▶ Exercise instructions:
For the material that follows, return exactly the lines from the one with "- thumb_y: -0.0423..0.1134" through the one with "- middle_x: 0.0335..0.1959", both ends included.

_ _ _ _

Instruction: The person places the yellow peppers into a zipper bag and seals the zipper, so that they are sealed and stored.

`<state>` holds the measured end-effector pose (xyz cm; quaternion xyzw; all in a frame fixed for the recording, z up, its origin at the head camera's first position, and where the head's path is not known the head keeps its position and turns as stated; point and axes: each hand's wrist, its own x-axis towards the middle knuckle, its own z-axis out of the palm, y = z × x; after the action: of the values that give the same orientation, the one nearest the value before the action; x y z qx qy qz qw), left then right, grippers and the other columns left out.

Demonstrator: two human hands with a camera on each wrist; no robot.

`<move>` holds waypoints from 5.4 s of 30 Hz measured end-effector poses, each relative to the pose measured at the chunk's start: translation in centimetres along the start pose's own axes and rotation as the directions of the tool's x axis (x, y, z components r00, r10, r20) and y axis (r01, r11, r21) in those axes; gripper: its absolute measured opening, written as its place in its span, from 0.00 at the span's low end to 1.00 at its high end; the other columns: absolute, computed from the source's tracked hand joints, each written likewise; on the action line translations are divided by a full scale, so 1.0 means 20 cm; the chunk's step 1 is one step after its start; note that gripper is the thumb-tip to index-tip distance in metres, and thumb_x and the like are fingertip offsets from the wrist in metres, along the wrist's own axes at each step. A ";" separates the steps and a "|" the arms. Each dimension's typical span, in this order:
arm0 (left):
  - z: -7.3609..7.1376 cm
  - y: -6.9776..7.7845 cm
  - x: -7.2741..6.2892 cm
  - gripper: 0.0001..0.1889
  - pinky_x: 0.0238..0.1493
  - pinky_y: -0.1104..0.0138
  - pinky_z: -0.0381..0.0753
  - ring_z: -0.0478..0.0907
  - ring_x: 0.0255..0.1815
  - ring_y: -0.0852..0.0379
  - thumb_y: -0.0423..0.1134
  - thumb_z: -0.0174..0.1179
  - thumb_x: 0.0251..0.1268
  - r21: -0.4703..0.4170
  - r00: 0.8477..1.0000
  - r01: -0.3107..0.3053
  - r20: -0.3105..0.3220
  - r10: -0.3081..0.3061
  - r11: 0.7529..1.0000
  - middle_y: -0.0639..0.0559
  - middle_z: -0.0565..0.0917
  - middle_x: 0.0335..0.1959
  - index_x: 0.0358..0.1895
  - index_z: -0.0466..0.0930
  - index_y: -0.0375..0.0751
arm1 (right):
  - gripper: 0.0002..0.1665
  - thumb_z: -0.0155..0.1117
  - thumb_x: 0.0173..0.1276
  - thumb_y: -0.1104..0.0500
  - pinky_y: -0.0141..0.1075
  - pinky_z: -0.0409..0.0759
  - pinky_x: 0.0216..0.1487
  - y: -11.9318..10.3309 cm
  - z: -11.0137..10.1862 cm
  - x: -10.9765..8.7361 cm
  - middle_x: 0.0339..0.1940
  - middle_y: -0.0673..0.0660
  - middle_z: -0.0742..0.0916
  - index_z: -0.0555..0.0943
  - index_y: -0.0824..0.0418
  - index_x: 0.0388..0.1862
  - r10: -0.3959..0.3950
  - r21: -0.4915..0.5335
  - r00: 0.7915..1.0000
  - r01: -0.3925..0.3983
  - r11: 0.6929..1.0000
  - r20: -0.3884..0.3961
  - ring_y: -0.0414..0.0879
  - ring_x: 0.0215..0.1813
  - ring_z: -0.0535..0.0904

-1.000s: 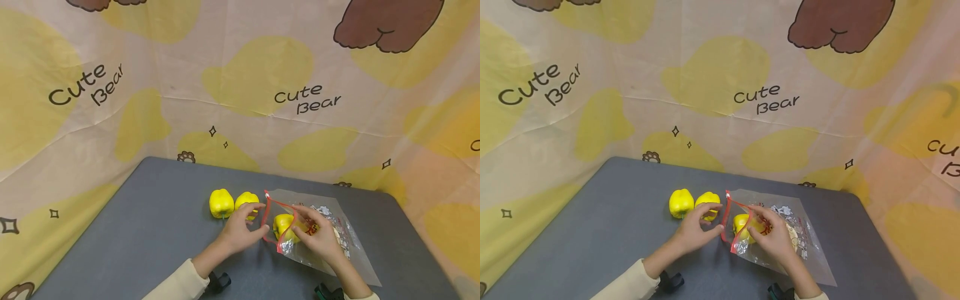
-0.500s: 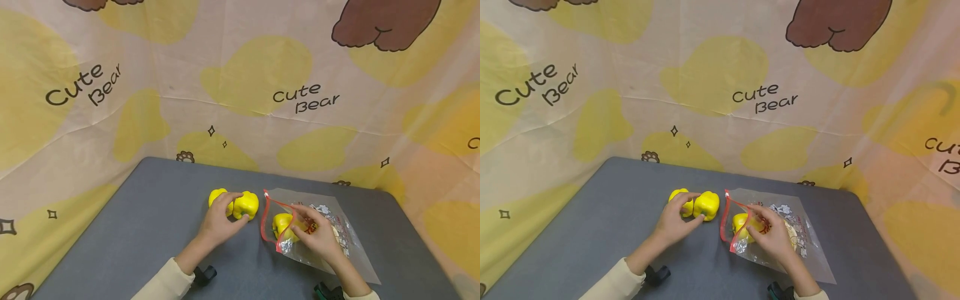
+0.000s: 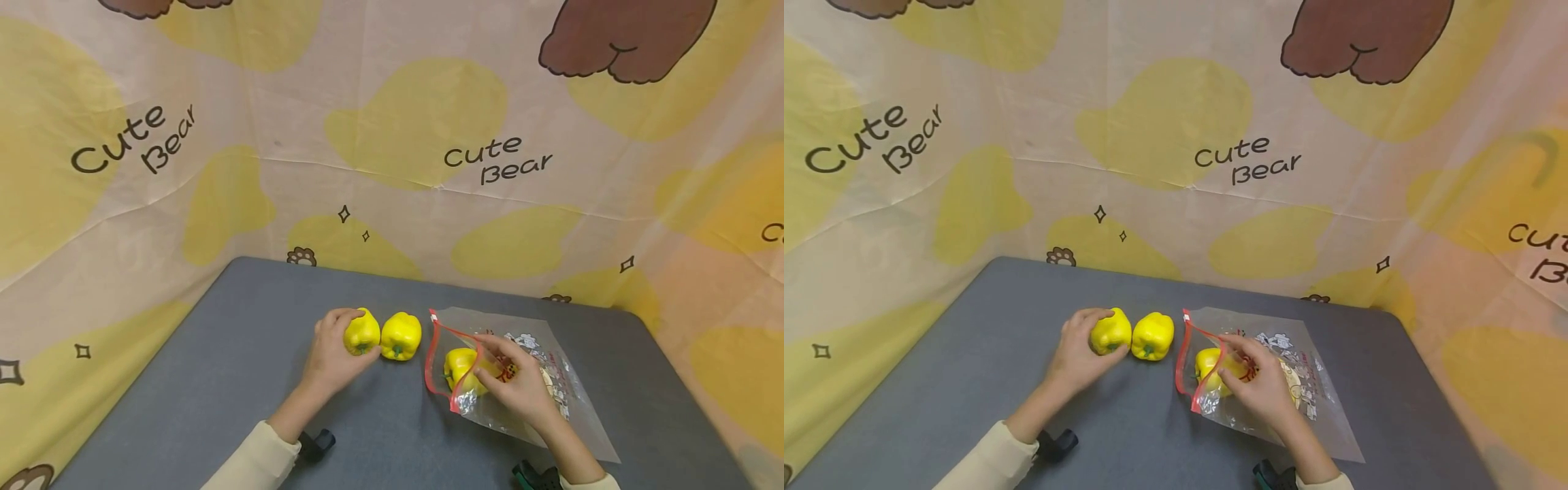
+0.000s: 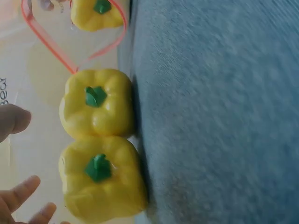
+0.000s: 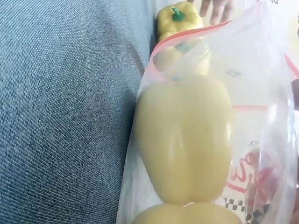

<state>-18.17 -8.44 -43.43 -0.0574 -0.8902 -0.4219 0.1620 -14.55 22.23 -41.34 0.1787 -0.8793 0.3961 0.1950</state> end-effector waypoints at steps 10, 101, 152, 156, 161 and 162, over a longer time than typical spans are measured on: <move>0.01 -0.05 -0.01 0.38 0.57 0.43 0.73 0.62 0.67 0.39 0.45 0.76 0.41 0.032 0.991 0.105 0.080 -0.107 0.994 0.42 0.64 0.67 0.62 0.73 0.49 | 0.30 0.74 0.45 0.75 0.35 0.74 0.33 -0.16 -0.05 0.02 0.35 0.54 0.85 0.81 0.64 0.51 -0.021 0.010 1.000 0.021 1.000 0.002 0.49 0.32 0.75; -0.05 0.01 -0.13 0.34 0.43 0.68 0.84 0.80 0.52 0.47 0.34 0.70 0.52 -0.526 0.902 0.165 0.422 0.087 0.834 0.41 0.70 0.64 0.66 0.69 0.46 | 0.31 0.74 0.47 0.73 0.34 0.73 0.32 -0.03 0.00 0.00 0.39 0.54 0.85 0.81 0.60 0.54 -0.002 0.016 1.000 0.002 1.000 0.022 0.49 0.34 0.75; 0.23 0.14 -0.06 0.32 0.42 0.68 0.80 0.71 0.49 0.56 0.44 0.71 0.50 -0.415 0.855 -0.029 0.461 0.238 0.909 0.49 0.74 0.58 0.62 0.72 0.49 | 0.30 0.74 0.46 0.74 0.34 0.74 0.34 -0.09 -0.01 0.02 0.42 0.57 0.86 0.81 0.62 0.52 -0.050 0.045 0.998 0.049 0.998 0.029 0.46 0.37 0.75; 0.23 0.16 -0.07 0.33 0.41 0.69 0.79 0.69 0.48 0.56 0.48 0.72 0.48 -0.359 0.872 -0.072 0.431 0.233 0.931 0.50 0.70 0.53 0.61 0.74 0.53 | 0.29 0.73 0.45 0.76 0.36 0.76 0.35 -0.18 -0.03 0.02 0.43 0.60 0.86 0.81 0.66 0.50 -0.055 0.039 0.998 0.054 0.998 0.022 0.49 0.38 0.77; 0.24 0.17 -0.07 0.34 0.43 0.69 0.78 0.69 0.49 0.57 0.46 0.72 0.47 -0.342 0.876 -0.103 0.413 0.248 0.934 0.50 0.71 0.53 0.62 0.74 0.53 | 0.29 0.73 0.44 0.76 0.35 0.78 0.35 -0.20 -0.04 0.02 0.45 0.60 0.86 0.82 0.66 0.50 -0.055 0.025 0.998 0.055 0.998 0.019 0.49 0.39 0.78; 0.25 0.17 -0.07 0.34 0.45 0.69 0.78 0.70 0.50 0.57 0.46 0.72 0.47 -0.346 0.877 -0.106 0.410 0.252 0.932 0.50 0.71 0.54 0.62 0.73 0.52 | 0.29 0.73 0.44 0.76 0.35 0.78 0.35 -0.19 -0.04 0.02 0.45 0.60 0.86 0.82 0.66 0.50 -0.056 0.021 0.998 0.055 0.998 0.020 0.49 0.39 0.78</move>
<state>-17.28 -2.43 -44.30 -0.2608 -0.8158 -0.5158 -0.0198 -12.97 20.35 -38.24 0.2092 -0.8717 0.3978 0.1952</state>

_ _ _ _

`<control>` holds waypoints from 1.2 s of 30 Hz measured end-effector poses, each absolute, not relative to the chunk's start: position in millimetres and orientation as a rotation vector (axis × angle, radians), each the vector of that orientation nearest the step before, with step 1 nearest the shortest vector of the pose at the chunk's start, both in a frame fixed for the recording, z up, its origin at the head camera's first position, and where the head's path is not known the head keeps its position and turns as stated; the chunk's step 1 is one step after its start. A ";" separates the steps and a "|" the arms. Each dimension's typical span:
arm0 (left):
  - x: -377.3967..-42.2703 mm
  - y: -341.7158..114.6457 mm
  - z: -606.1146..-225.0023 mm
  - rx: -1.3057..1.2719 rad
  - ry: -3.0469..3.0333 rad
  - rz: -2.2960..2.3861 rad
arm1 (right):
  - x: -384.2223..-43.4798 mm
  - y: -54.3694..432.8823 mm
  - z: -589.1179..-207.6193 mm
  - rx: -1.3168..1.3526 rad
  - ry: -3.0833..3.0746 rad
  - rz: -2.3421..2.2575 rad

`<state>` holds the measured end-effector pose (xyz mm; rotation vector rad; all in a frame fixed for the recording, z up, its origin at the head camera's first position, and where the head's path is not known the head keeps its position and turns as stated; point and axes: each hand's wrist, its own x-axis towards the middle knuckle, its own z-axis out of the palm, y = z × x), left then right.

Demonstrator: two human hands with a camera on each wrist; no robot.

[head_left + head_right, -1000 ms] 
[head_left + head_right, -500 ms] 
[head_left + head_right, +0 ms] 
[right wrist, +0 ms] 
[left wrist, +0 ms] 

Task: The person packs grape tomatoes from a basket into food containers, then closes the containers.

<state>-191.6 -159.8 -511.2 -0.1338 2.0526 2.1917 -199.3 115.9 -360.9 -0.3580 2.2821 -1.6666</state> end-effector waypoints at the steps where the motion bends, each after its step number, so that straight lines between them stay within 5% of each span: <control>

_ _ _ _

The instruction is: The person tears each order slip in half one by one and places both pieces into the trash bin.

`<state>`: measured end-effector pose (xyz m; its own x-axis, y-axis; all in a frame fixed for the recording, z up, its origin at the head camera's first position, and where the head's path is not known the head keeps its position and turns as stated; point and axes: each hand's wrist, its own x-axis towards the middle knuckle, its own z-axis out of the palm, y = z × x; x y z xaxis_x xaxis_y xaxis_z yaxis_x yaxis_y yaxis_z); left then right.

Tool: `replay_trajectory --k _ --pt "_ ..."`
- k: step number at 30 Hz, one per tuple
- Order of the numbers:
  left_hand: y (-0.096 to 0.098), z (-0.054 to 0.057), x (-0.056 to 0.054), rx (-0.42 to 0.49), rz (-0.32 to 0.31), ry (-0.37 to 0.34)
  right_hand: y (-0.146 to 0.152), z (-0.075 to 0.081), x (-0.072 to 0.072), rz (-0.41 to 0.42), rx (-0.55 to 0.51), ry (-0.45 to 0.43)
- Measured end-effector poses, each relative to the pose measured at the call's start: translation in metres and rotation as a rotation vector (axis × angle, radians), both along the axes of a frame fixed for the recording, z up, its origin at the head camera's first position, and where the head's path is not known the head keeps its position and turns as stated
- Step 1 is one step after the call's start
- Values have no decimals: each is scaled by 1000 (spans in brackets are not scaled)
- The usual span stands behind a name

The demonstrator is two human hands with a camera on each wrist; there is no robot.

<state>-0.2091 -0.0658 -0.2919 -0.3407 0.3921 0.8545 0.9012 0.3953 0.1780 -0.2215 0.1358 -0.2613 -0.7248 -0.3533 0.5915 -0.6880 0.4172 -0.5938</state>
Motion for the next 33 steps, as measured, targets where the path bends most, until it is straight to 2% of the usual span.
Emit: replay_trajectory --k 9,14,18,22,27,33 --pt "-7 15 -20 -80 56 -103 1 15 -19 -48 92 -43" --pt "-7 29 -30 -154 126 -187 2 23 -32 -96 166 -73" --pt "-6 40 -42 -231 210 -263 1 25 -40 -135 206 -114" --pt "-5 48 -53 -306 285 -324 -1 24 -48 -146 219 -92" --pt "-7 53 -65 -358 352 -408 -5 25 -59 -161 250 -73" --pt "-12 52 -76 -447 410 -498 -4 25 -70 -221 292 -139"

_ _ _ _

▶ Answer to this problem:
  - thumb_y: -0.0423..0.1134
  - thumb_z: -0.0174..0.1179
  - thumb_x: 0.0251..0.1268
  - r21: -0.4703..0.4170
  - r00: 0.8477..1.0000
  - r01: -0.3107..0.3053
  - r20: -0.3105..0.3220
  - r10: -0.3081..0.3061
  - r11: 0.7529..1.0000
  - middle_y: -0.0639..0.0559
  - middle_z: -0.0565..0.0917
  - middle_x: 0.0335..0.1959

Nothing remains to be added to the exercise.